L'entraîneur des Neroverdi estime que le football doit conserver sa méritocratie et qu'il doit appartenir à tout le monde. "Faire une Superleague, où l'on décide qui a le droit de jouer et qui ne doit pas y être revient à ôter l'essence même de ce sport. Nous avons commencé la saison en rêvant de la 4ème place, peut être que nous sommes cons mais certains résultats ont justifiés ce rêve", a-t-il affirmé. "Si c'est ça le foot moderne alors c'est un manque de respect envers l'Homme avant de l'être envers les joueurs et les tifosi. Nous faisons partie d'un environnement riche, où il y a déjà beaucoup d'argent qui tourne. Si des équipes sont endettées, elles doivent se poser des questions", a-il ajouté.

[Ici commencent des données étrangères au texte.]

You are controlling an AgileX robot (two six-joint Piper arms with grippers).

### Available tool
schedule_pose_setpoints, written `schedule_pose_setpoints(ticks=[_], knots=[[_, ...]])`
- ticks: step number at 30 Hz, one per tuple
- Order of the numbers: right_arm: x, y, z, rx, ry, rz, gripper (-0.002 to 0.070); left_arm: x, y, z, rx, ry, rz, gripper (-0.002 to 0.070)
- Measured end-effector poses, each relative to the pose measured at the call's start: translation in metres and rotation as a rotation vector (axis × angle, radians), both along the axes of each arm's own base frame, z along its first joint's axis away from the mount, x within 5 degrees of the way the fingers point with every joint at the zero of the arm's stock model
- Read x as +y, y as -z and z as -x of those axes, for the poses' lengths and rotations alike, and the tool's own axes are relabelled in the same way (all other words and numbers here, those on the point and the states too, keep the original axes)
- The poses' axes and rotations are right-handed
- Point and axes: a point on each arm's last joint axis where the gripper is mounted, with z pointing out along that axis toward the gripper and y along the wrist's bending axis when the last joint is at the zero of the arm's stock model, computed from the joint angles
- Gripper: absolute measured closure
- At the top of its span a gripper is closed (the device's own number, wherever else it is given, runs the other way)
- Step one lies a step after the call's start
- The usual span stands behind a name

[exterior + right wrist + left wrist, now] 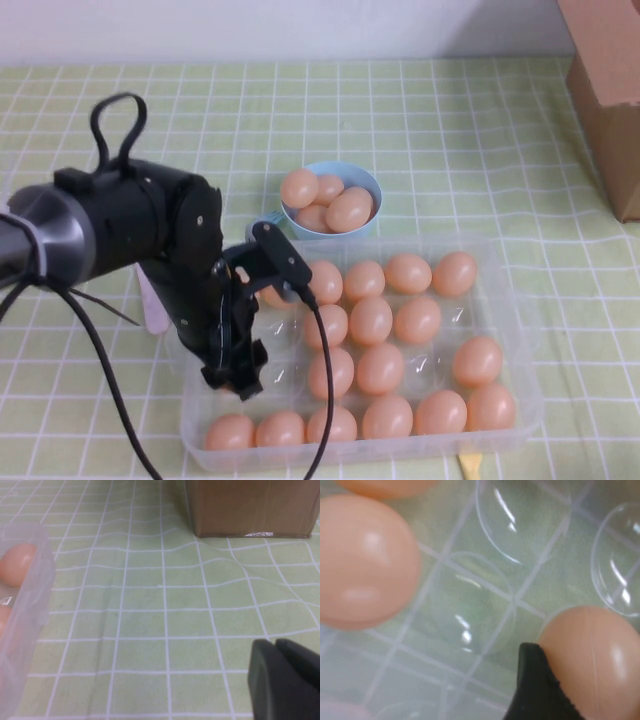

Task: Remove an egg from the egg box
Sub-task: Pick up the egg from the plastic box, then place the egg in the bowl

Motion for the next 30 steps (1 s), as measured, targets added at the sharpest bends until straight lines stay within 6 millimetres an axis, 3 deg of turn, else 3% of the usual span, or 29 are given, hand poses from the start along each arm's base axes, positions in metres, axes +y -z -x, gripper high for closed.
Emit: schedule_pose_setpoints(ticks=[7, 9, 12, 15, 18, 24, 30], knots=[[0.000, 0.000, 0.000, 0.000, 0.000, 0.000, 0.0694, -0.010, -0.063, -0.006, -0.141, -0.099, 0.083, 0.0323], [0.000, 0.000, 0.000, 0.000, 0.000, 0.000, 0.0694, -0.014, -0.085, -0.014, -0.207, -0.160, 0.132, 0.0323], [0.000, 0.000, 0.000, 0.000, 0.000, 0.000, 0.0694, -0.022, -0.104, -0.029, -0.297, -0.218, 0.205, 0.0323], [0.000, 0.000, 0.000, 0.000, 0.000, 0.000, 0.0694, -0.036, -0.108, -0.049, -0.369, -0.251, 0.277, 0.0323], [0.000, 0.000, 0.000, 0.000, 0.000, 0.000, 0.0694, -0.049, -0.100, -0.069, -0.399, -0.264, 0.314, 0.0323], [0.000, 0.000, 0.000, 0.000, 0.000, 0.000, 0.0694, -0.079, -0.069, -0.111, -0.403, -0.278, 0.351, 0.0323], [0.000, 0.000, 0.000, 0.000, 0.000, 0.000, 0.0694, -0.092, -0.051, -0.138, -0.414, -0.294, 0.375, 0.0323]])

RDZ n'arrive pas à concevoir qu'une telle compétition ait pu être créée pour juste renflouer les caisses des clubs en déficit. "Je suis heureux d'être à Sassuolo parce qu'ils raisonnent comme moi. En décembre nous étions 4e, nous aurions pu acheter des joueurs pour se renforcer mais nous ne l'avons pas fait car nous sommes conscient de la période actuelle et peut être que nous le payons sur le terrain. Ce n'est pas parce qu'ils ont fait des choix désastreux (pendant la pandémie) que les entreprises gérées par les "puissants" doivent le faire payer aux petits qui travaillent bien et aux joueurs qui suent pour aller jouer la Ligue des Champions contre des équipes prestigieuses", a-t-il estimé.